Spencer, William. "Are Chaucer's Pilgrims Keyed to the Zodiac?" 4 (1970): 147-70.
The sequence of the pilgrims in the General Prologue suggests that they are keyed to the zodiac. Readers can view each pilgrim in terms of the influence of the planets and the stars. Among the pilgrims whom a knowledge of the medieval science of the zodiac helps to illuminate are the Knight, the Squire, the Yeoman, the Prioress, the Monk, the Friar, the Merchant, the Clerk, the Man of Law, the Franklin, the Cook, the Shipman, the Physician, the Wife of Bath, the Parson, the Miller, the Manciple, the Reeve, the Summoner, and the Pardoner.
Stroud, T. A. "Chaucer's Friar as Narrator." 8 (1973): 65-69.
By demanding brief introductions, the Friar shows himself a literal-minded person who makes careful distinctions. Chaucer makes several important changes to the Friar's Tale. He leaves out one of the curses and carefully chooses the objects of the insincere curses so that these objects are more valuable. In another change, the Friar also makes the summoner ask practical questions of the devil. Furthermore, the widow's responses to the summoner heighten readers' suspense, which culminates at the moment when the summoner displays his guilt and damns himself. Chaucer uses the literal-minded Friar to create a comic summoner who takes things much too seriously.
Wilson, Grace G. "'Amonges othere wordes wyse': The Medieval Seneca and the Canterbury Tales." 28 (1993): 135-45.
Seneca acquired two reputations in the Middle Ages.

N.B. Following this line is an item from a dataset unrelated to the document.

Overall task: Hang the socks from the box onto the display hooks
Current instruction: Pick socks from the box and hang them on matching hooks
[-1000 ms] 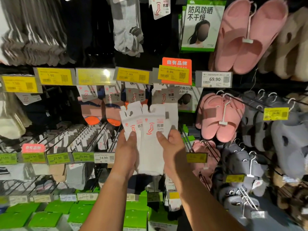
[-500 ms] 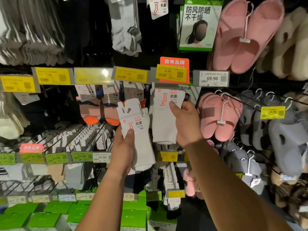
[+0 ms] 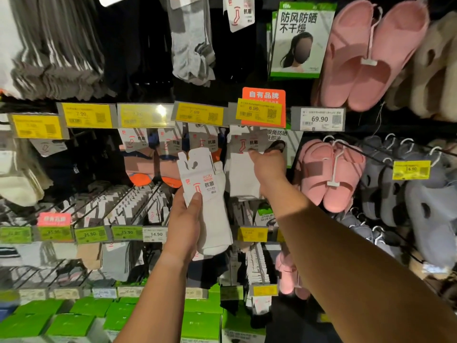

First, he was a moral philosopher and, second, a "hackneyed aphorist" (136). Chaucer refers to Seneca more than any other philosopher in the Canterbury Tales. In the Parson's Tale and the Tale of Melibee, Chaucer uses Seneca straight, and those tales generally have less audience appeal. Tales where Seneca's morals are used more ironically seem to generate greater audience appreciation. A number of characters refer to Seneca and his ideas, for example: the Wife of Bath uses Seneca in her tale as part of the curtain lecture. The Pardoner, Summoner, Friar, Man of Law, Monk, Merchant, and Manciple all refer to Seneca, but use his teachings ironically. Seneca's teachings do not seem to be the object of Chaucer's ridicule. Instead, they help to characterize those who refer to him.
Zietlow, Paul N. "In Defense of the Summoner." 1 (1966): 4-19.
The Friar does not get the best of the Summoner by exciting the Summoner's anger and exposing the Summoner's moral failings. To the contrary, the Summoner has nothing to hide; his physical being already demonstrates his immorality. The Friar, however, falls into he trap he intended for the Summoner: the Summoner accurately exposes the greedy, insensitive Friar who cannot keep silent even when doing so would prevent his own disgrace.